Funchal: A Senhora da Lapinha

Disse que sim e sorriu. A serenidade tomou conta dos olhos de Maria e o mundo ficou em paz. Vejo-a, assim, no meu Presépio. Olha para o Menino que adormeceu, na doçura do seu olhar e ensina-me o valor da disponibilidade, do serviço, da vida que se escreve, em cada dia, no silêncio de nós.

Nas palavras que cala, a Senhora da Conceição, diz-me que é preciso saber esperar. Apesar da loucura das compras e da vida, apesar do medo do amanhã, apesar do vento que quer arrancar a esperança, é preciso saber esperar. Contra todo o desespero.

Sigo a direcção do seu sorriso. As asas dos meus olhos pousam na pobreza de um Menino que sorri de dentro do sonho do Seu Natal. Lembro-me, então, de outros natais, em outros tempos, de uma ansiedade doce, do nome Jesus escrito no peito, da saudade da inocência, do dia de estrear a roupa da festa.

A Senhora da lapinha sorri. Eu também sorrio à criança que fui. Do fundo de mim, o sorriso da Senhora da Lapinha diz-me que sim, que é preciso lutar contra o vazio dos sacos cheios de compras, que é preciso acender a alegria, que é preciso contrariar o cinzento da manhã, que é preciso abrir um sorriso nas janelas das casas. Do fundo de mim, o olhar terno da Senhora da Lapinha aponta-me o Deus pequenino, diante do qual se ajoelha, por causa de Quem, é quem é.

Disse que sim e sorriu. Ensina-me, hoje, o valor do silêncio. Mostra-me que é possível fazer Natal na pobreza das coisas.

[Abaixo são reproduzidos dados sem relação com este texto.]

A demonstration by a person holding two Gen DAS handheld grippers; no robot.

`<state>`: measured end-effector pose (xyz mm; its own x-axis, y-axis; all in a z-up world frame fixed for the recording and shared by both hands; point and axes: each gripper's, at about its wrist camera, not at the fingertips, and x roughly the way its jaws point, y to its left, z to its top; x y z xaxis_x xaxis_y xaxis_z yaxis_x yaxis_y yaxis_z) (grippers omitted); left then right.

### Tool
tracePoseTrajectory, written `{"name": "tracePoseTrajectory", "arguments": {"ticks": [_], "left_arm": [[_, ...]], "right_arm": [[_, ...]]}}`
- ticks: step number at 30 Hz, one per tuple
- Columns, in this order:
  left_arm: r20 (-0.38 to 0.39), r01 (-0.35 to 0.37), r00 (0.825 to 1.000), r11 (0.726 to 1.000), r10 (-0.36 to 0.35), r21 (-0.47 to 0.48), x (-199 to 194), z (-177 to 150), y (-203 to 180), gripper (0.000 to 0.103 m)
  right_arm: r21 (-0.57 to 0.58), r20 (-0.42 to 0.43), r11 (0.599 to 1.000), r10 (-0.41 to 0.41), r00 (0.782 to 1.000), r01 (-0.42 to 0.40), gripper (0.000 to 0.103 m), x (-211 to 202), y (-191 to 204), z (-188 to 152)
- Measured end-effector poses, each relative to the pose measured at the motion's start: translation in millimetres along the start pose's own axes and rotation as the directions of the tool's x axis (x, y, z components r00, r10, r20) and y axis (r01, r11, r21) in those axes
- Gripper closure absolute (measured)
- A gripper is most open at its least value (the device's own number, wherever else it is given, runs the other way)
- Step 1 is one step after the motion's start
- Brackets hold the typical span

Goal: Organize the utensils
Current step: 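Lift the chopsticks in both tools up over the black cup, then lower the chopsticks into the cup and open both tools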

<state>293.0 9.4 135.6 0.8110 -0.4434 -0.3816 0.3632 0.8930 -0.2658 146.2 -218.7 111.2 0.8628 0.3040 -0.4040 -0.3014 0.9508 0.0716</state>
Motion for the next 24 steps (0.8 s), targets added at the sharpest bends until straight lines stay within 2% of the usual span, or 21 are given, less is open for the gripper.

Diz-me que a felicidade tem outros nomes, que vive dentro das casas, que se escuta na música do sorriso, que se agarra na mão que segura outras mãos, que se pinta na paz branca que se restaura, todos os dias, dentro de nós.

– Mãe, a Senhora não dorme?

E a mãe diz que não. Ela tem de velar o Menino que tem nos braços. A Senhora da lapinha tem de velar os filhos durante a noite dos seus desencantos, para os impedir de morrer.
A Senhora da Lapinha sorri. Eu também.